Its holotype, kept at the Herbarium Kitaibelianum on sheet XXVIII, No. 123, was collected by Pál Kitaibel near Pietrosul Rodnei in the Rodna Mountains on 6 August 1796.

C. waldsteinii was first described as Cnicus pauciflorus by Kitaibel and von Waldstein, swiftly accepted by Willdenow.

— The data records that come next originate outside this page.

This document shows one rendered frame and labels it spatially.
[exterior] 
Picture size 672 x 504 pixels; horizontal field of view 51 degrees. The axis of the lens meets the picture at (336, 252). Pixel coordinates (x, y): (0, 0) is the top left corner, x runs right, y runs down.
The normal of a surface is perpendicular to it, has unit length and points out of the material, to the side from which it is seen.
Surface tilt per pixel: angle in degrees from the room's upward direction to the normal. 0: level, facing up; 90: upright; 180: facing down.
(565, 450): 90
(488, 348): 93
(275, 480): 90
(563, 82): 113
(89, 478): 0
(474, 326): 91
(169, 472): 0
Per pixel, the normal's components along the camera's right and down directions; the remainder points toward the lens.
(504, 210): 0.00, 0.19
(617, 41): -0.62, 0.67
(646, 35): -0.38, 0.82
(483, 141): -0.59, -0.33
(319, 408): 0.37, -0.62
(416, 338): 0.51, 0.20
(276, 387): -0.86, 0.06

C. greimleri was considered part of C. waldsteinii until 2018.

Early descriptions:
- Nyman, Carl Fredrik (1878). "Conspectus florae Europaeae, seu enumeratio methodica plantarum phanerogamarum europae indigenarum, indicatio distributionis geographicae singularum"
- Sprengel, Philipp Carl (1826). "Systema vegetabilium"
- Persoon, Christiaan Hendrik (1805). "Synopsis plantarum, seu Enchiridium botanicum, complectens enumerationem systematicam specierum hucusque cognitarum"
- Willdenow, Carl Ludwig (1803). "Caroli a Linné species plantarum exhibentes plantas rite cognitas, ad genera relatas, cum differentiis specificis, nominibus trivialibus, synonymis selectis, locis natalibus secundum systema sexuale digestas"
- Kitaibel, Pál (1803). "Descriptiones et icones plantarum rariorum Hungariae"

==Ecology==

Associated with low density spruce forests.